* _EXERCISE REQUIREMENTS_
Line by line, output the material without altering anything.
START SUPPLIED MATERIAL
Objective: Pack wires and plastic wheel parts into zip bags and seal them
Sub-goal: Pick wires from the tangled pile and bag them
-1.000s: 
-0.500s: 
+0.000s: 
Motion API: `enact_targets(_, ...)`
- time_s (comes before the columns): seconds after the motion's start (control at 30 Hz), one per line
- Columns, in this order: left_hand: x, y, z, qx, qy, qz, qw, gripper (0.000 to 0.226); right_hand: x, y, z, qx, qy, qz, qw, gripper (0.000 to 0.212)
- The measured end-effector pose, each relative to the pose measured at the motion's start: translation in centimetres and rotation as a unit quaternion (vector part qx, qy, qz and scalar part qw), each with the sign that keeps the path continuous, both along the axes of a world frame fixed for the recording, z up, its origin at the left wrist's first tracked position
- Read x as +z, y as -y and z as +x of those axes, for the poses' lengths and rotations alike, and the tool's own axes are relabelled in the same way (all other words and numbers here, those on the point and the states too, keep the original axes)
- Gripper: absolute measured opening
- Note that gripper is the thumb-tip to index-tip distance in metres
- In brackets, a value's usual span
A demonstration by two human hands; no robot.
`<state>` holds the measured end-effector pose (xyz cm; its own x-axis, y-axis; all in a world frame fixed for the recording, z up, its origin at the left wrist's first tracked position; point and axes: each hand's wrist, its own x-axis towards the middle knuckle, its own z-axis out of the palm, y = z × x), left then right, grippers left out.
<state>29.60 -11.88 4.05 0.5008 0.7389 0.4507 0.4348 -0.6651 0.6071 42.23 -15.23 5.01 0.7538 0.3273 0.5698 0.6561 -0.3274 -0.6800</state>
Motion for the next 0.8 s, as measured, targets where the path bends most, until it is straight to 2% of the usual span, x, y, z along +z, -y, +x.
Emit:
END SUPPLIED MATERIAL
* _TASK RESPONSE_
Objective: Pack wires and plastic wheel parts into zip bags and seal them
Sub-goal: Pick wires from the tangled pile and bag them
-1.000s: 
-0.500s: 
+0.000s: 
Motion API: `enact_targets(_, ...)`
- time_s (comes before the columns): seconds after the motion's start (control at 30 Hz), one per line
- Columns, in this order: left_hand: x, y, z, qx, qy, qz, qw, gripper (0.000 to 0.226); right_hand: x, y, z, qx, qy, qz, qw, gripper (0.000 to 0.212)
- The measured end-effector pose, each relative to the pose measured at the motion's start: translation in centimetres and rotation as a unit quaternion (vector part qx, qy, qz and scalar part qw), each with the sign that keeps the path continuous, both along the axes of a world frame fixed for the recording, z up, its origin at the left wrist's first tracked position
- Read x as +z, y as -y and z as +x of those axes, for the poses' lengths and rotations alike, and the tool's own axes are relabelled in the same way (all other words and numbers here, those on the point and the states too, keep the original axes)
- Gripper: absolute measured opening
- Note that gripper is the thumb-tip to index-tip distance in metres
- In brackets, a value's usual span
A demonstration by two human hands; no robot.
`<state>` holds the measured end-effector pose (xyz cm; its own x-axis, y-axis; all in a world frame fixed for the recording, z up, its origin at the left wrist's first tracked position; point and axes: each hand's wrist, its own x-axis towards the middle knuckle, its own z-axis out of the palm, y = z × x), left then right, grippers left out.
<state>29.60 -11.88 4.05 0.5008 0.7389 0.4507 0.4348 -0.6651 0.6071 42.23 -15.23 5.01 0.7538 0.3273 0.5698 0.6561 -0.3274 -0.6800</state>
Motion for the next 0.8 s, as measured, targets where the path bends most, until it is straight to 2% of the usual span, x, y, z along +z, -y, +x.
Emit:

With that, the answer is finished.